### To do
Repeat each line of the material below without change.

### The data
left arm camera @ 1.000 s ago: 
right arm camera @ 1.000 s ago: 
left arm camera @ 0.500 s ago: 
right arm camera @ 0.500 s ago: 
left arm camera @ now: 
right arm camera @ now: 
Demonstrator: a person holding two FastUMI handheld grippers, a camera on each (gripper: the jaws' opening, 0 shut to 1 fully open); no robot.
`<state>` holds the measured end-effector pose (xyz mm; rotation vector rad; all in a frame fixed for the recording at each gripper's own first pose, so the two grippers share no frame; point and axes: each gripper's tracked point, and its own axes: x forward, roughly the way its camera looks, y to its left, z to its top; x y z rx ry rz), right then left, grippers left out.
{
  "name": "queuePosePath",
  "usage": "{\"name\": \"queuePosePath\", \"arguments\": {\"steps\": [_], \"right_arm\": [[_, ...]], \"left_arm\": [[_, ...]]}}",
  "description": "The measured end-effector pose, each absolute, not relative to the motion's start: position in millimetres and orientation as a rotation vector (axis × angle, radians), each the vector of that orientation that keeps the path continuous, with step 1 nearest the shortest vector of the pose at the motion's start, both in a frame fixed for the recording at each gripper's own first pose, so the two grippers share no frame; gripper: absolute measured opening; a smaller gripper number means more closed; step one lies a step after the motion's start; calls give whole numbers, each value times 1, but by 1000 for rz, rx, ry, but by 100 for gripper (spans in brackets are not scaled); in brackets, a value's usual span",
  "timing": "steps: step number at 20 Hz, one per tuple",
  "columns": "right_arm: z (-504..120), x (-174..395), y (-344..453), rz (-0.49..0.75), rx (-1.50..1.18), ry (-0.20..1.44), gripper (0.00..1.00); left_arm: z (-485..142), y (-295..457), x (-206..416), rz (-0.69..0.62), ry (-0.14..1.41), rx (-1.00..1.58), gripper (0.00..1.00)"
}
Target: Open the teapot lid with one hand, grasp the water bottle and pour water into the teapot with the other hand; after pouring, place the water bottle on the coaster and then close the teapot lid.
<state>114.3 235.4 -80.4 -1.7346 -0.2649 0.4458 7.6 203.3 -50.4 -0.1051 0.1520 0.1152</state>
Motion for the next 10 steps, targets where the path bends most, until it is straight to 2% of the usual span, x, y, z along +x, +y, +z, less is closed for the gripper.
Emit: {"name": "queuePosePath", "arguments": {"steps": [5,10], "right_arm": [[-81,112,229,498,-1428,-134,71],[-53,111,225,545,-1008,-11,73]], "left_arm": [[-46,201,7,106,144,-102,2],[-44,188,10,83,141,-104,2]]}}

### Output for this exercise
left arm camera @ 1.000 s ago: 
right arm camera @ 1.000 s ago: 
left arm camera @ 0.500 s ago: 
right arm camera @ 0.500 s ago: 
left arm camera @ now: 
right arm camera @ now: 
Demonstrator: a person holding two FastUMI handheld grippers, a camera on each (gripper: the jaws' opening, 0 shut to 1 fully open); no robot.
`<state>` holds the measured end-effector pose (xyz mm; rotation vector rad; all in a frame fixed for the recording at each gripper's own first pose, so the two grippers share no frame; point and axes: each gripper's tracked point, and its own axes: x forward, roughly the way its camera looks, y to its left, z to its top; x y z rx ry rz), right then left, grippers left out.
{
  "name": "queuePosePath",
  "usage": "{\"name\": \"queuePosePath\", \"arguments\": {\"steps\": [_], \"right_arm\": [[_, ...]], \"left_arm\": [[_, ...]]}}",
  "description": "The measured end-effector pose, each absolute, not relative to the motion's start: position in millimetres and orientation as a rotation vector (axis × angle, radians), each the vector of that orientation that keeps the path continuous, with step 1 nearest the shortest vector of the pose at the motion's start, both in a frame fixed for the recording at each gripper's own first pose, so the two grippers share no frame; gripper: absolute measured opening; a smaller gripper number means more closed; step one lies a step after the motion's start; calls give whole numbers, each value times 1, but by 1000 for rz, rx, ry, but by 100 for gripper (spans in brackets are not scaled); in brackets, a value's usual span",
  "timing": "steps: step number at 20 Hz, one per tuple",
  "columns": "right_arm: z (-504..120), x (-174..395), y (-344..453), rz (-0.49..0.75), rx (-1.50..1.18), ry (-0.20..1.44), gripper (0.00..1.00); left_arm: z (-485..142), y (-295..457), x (-206..416), rz (-0.69..0.62), ry (-0.14..1.41), rx (-1.00..1.58), gripper (0.00..1.00)"
}
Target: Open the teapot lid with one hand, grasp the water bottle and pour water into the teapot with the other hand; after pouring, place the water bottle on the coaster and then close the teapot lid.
<state>114.3 235.4 -80.4 -1.7346 -0.2649 0.4458 7.6 203.3 -50.4 -0.1051 0.1520 0.1152</state>
Motion for the next 10 steps, targets where the path bends most, until it is straight to 2% of the usual span, x, y, z along +x, +y, +z, less is closed for the gripper.
Emit: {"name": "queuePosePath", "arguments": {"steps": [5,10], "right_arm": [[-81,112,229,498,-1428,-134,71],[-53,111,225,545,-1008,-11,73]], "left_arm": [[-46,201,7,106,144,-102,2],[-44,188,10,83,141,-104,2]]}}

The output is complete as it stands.